Obviously, you need to dress that up in appropriate language. But everything should be conditional. The message to be delivered is that it is in your interest to respect my interests.

Cameron did the precise and exact opposite. His message was: The UK needs Turkey. Turkey is wonderful. Its behavior has been perfect. We are desperate for your help.

What is the effect? A man goes into a bazaar, points to a carpet, and says, “That is the most beautiful carpet I have ever seen. I must have it no matter what the price! How much is it?”

In addition, Cameron committed some other howling mistakes, several of which will amaze you. So please stick with me as I explain and document this — you won’t be disappointed. And remember this is not just a matter of one speech; it is a fitting symbol for the entire contemporary Western diplomatic approach to the Middle East, and much more to the world as well. By the way, it is doomed to fail miserably.

Before we begin, remember that this is no longer the old Turkish Republic. Cameron is lavishing praise on an Islamist-oriented regime which has aligned itself with Iran and revolutionary Islamist groups. And all of Cameron’s pandering, as if he were a Western barbarian in the court of the all-powerful Ottoman sultan, is driving a knife into the heart of a Turkish opposition which is genuinely friendly toward the West and horrified by the current regime’s subversion of Turkish democracy.

Cameron began by saying:

I’ve come to Ankara today to establish a new partnership between Britain and Turkey. I think this is a vital strategic relationship for our country.

Note the cringing here. One might have said: “I think this is a vital strategic relationship for our countries.” In other words, the speaker would stress there is a mutual benefit. Instead, this polite approach makes it sound as if Turkey is doing the United Kingdom a favor by having a strategic relationship with it. And this is precisely the interpretation put on such things in the local context. This kind of humbleness/flattery is also seen in President Barack Obama’s speeches.

And here it is again:

People ask me why [I’m visiting] Turkey and why so soon. I’ll tell you why. Because Turkey is vital for our economy. Vital for our security. And vital for our politics and diplomacy.

So Turkey holds all the cards, and the West can do nothing but give concessions in hope of winning favor in its eyes. One should remember that a major theme of Iran, Syria, and this Turkish regime is that nothing can be achieved without them, and so the West must bow to their will and do everything they want. Cameron is feeding this monster.

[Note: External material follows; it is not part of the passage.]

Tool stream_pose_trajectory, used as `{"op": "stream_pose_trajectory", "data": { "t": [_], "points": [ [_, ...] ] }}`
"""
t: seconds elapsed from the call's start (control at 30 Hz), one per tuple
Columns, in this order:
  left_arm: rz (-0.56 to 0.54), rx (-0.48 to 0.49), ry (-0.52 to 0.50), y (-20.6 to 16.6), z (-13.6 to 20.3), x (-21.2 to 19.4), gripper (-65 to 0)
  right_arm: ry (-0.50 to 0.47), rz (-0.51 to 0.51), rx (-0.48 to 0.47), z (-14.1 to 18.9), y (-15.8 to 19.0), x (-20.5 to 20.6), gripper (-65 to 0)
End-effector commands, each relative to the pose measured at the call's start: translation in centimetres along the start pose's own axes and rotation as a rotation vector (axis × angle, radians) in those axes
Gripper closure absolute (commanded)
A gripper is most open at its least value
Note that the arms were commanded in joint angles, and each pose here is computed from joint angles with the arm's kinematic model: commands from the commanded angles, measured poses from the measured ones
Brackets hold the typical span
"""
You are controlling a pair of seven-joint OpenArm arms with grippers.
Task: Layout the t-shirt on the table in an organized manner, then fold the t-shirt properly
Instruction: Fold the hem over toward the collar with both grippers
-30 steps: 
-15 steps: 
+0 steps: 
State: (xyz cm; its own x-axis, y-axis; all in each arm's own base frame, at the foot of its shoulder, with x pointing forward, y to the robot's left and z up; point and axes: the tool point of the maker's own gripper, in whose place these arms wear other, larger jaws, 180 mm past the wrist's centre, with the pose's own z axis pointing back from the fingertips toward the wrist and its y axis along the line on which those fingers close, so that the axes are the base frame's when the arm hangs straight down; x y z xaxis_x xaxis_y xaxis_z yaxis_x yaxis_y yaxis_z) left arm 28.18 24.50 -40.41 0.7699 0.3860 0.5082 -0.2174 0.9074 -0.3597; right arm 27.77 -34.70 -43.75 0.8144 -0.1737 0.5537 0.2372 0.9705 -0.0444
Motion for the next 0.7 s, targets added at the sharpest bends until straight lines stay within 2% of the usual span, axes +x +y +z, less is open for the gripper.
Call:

According to him, there are no problems with Turkey on security:

Turkey is a great NATO ally. And Turkey shares our determination to fight terrorism in all its forms — whether from al-Qaeda or the PKK. [Note that he fails to mention Hamas or Hezbollah!] But perhaps more significant still is the fact that Turkey’s unique position at the meeting point of East and West gives it an unrivaled influence in helping us get to grips with some of the greatest threats to our collective security.

Look, you don’t go to a country and criticize it (unless the country is Israel. Now why is that?), but you don’t tell them that everything they are doing is great because if that’s not true they will keep on doing it and know there is no cost. Turkey under this regime is not a pro-Western state helping the West against its “Eastern” enemies — as Turkey was between, say, 1950 and 2000 — nor is it a neutral meeting ground. At present, Turkey is on the enemy side.

He continues:

Which Muslim majority country has a long-established relationship with Israel while at the same time championing the rights of the Palestinian people? Which European country could have the greatest chance of persuading Iran to change course on its nuclear policy?

Now this is after the Turkish regime trashed the relationship with Israel and stabbed the United States and the UK in the back by cutting its own deal with Iran and even voting against sanctions at the UN. This is the policy Cameron praises! And then after all these things, he adds:

Whether in Afghanistan or the Middle East, Turkey has a credibility that others in the West just can’t hope to have. So I’ve come here to make the case for Turkey to use this credibility, to go further in enhancing our security and working for peace across our world.

Does this include Turkish regime support for Hamas and Hezbollah, and alignment with Iran and Syria? He should be hinting gently that Turkey is losing its credibility because of the regime’s behavior. And therefore Turkey needs to change its behavior, a point that the opposition will be arguing in the next election. By this time I can see the opposition tearing their hair out as another Western leader heaps praise on the regime. And have no doubt the regime will use all this in next year’s elections:

Extremist? Transforming Turkey toward Islamism? What do you mean? The West loves us!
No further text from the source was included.